Your instructions:
Take the lines from the one with "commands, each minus" through the end of the material below and repeat them exactly, dropping every picture.
---------------
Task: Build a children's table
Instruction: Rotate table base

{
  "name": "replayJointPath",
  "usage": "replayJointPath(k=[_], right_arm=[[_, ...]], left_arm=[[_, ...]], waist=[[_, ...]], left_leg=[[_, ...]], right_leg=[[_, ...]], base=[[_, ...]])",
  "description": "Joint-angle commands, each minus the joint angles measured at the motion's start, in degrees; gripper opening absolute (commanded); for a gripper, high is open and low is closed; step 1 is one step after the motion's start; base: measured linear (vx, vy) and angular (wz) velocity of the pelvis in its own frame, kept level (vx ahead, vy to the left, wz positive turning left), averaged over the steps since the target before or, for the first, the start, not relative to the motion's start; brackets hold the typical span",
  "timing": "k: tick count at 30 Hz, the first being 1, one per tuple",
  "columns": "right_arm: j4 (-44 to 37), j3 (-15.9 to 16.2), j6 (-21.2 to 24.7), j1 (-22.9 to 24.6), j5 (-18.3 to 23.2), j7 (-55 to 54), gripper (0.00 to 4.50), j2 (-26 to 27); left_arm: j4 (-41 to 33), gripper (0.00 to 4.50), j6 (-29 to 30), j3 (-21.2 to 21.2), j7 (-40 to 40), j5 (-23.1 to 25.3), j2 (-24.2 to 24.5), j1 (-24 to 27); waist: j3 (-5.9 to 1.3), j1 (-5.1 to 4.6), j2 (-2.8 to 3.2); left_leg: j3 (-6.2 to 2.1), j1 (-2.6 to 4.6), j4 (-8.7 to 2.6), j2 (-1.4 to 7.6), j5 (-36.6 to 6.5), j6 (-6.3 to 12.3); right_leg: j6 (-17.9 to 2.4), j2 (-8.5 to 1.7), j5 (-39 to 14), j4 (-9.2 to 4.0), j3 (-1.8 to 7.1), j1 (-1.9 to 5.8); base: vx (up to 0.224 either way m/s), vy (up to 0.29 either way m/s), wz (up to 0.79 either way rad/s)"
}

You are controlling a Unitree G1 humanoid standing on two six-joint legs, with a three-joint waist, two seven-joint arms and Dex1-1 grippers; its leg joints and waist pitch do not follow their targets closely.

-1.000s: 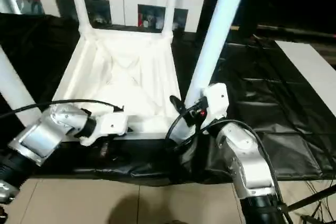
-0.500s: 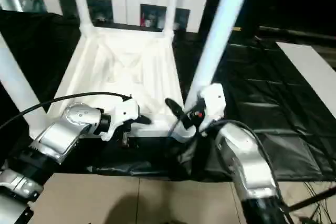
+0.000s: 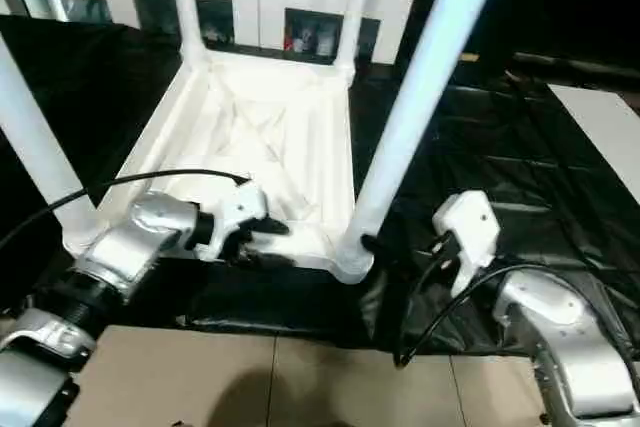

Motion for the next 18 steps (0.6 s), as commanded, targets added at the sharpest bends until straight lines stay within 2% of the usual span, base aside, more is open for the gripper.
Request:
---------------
Solution to this exercise:
  "description": "Joint-angle commands, each minus the joint angles measured at the motion's start, in degrees; gripper opening absolute (commanded); for a gripper, high is open and low is closed; step 1 is one step after the motion's start; base: measured linear (vx, vy) and angular (wz) velocity of the pelvis in its own frame, kept level (vx ahead, vy to the left, wz positive turning left), averaged over the steps since the target before or, for the first, the start, not relative to the motion's start; brackets hold the typical span",
  "timing": "k: tick count at 30 Hz, the first being 1, one per tuple",
  "columns": "right_arm: j4 (-44 to 37), j3 (-15.9 to 16.2), j6 (-21.2 to 24.7), j1 (-22.9 to 24.6), j5 (-18.3 to 23.2), j7 (-55 to 54), gripper (0.00 to 4.50), j2 (-26 to 27); left_arm: j4 (-41 to 33), gripper (0.00 to 4.50), j6 (-29 to 30), j3 (-21.2 to 21.2), j7 (-40 to 40), j5 (-23.1 to 25.3), j2 (-24.2 to 24.5), j1 (-24 to 27); waist: j3 (-5.9 to 1.3), j1 (-5.1 to 4.6), j2 (-2.8 to 3.2); left_leg: j3 (-6.2 to 2.1), j1 (-2.6 to 4.6), j4 (-8.7 to 2.6), j2 (-1.4 to 7.6), j5 (-36.6 to 6.5), j6 (-6.3 to 12.3); right_leg: j6 (-17.9 to 2.4), j2 (-8.5 to 1.7), j5 (-39 to 14), j4 (-9.2 to 4.0), j3 (-1.8 to 7.1), j1 (-1.9 to 5.8); base: vx (up to 0.224 either way m/s), vy (up to 0.29 either way m/s), wz (up to 0.79 either way rad/s)"
}

You are controlling a Unitree G1 humanoid standing on two six-joint legs, with a three-joint waist, two seven-joint arms and Dex1-1 grippers; its leg joints and waist pitch do not follow their targets closely.

-1.000s: 
-0.500s: 
+0.000s: 

Motion for the next 18 steps (0.6 s), as commanded, targets added at the sharpest bends until straight lines stay within 2% of the usual span, base aside, more is open for the gripper.
Request:

Nothing more is needed to finish the exercise.